It's very common to find the same pattern of indents throughout the stanzas of a poem. Right now, people are encoding these mechanically and repetitively, which is OK but clutters the XML and takes time. A better option would be to use the TEI rendition element with the @selector attribute, like this:
<rendition selector="lg"> margin-left: 6rem; </rendition> <rendition selector="lg>l:nth-child(2), lg>l:nth-child(4), lg>l:nth-child(7), lg>l:nth-child(10)"> margin-left: 1.1em; </rendition>
to specify that all stanzas have a left margin of 6rem, and lines 2, 4, 7, and 10 of each stanza are additionally indented.
This is easy to code but hard to process. I've had a first shot at figuring out how to do it, and so far so good, although as the selectors get more gnarly the code will have to be revisited. It's good enough for testing purposes at any rate.
The progress tracking output was borked in a couple of ways, one cosmetic (the chart display had hundreds of stacked labels on the X axis) and one arithmetical (I was miscalculating the projected duration based on current progress). I've fixed both of those issues.

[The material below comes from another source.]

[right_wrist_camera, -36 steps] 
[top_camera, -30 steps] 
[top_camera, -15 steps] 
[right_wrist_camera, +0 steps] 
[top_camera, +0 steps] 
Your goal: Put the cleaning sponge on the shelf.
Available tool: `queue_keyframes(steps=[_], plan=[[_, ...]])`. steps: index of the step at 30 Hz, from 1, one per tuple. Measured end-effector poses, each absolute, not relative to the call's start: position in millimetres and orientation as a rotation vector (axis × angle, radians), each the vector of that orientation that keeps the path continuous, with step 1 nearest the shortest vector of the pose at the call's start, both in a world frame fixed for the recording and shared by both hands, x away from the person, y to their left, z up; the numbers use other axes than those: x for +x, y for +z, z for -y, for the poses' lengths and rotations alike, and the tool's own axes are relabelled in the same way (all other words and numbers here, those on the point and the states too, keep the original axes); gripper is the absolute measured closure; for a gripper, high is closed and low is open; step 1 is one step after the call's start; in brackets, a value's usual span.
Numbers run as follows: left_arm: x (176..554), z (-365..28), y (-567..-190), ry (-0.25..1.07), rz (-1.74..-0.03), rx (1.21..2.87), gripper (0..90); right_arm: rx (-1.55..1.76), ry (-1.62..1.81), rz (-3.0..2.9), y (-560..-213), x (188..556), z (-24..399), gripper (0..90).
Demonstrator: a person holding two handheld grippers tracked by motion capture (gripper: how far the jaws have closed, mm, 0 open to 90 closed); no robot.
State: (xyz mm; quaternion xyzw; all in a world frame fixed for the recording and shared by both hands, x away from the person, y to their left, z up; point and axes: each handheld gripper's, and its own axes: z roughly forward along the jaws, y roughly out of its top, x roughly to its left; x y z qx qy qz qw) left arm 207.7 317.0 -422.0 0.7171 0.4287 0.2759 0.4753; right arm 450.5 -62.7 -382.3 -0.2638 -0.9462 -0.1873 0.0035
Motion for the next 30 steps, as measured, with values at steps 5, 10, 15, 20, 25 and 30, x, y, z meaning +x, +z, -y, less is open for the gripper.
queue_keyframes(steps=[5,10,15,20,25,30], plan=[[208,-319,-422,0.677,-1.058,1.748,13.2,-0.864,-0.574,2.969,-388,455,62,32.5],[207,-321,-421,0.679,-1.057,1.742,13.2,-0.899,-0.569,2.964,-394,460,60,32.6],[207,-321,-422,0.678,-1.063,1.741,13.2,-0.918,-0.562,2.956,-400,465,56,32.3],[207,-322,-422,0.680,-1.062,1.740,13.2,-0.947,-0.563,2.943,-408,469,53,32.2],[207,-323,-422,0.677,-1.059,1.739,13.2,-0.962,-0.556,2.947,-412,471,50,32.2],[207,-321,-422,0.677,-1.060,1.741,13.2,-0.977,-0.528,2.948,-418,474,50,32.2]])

Worked on my poem-encoding Quick Fix so that it can now tag a whole poem in one go. As part of developing and testing, I also encoded a couple of poems myself, and did some tweaks to rendering and processing. I also ran the OCR task against the 1840 poems to give myself a bit more choice in picking test poems. Updated the documentation as well.
Met with KF and AC and discussed a number of issues, as a result of which I've added schema support, processing support and documentation for handling refrains, eliminated the hack that was used to handle them before, tightened up the rhyme label attribute constraints as a result, and fixed the old encoding approach from the data. I've done the same for ornamental horizontal lines. In the process I encoded a couple of poems myself, and fixed some bugs in rendering that were annoying me.
More work on this, and lots of work to fix bad rhyme encoding which is now obvious in the results. Much tedious re-encoding of old poems. Fixed some XSLT bugs too.
I've been meaning to do this for a long time, and I got the time today to do a quick-and-dirty implementation of a search for all endings that rhyme with a given ending supplied as a param. The results are intriguing, suggesting many encoding errors in the older files. These can all be fixed, of course, but it'll be interesting to follow up on how some of them happened. More work to do, too, on the interface to the feature.
Added the Schematron and the QuickFix, documented them, and then trawled through all the existing documents to fix problems (there were hundreds). This applies only to the text element descendants for now, but I also fixed some apostrophes/straight quotes in the db itself to avoid future problems.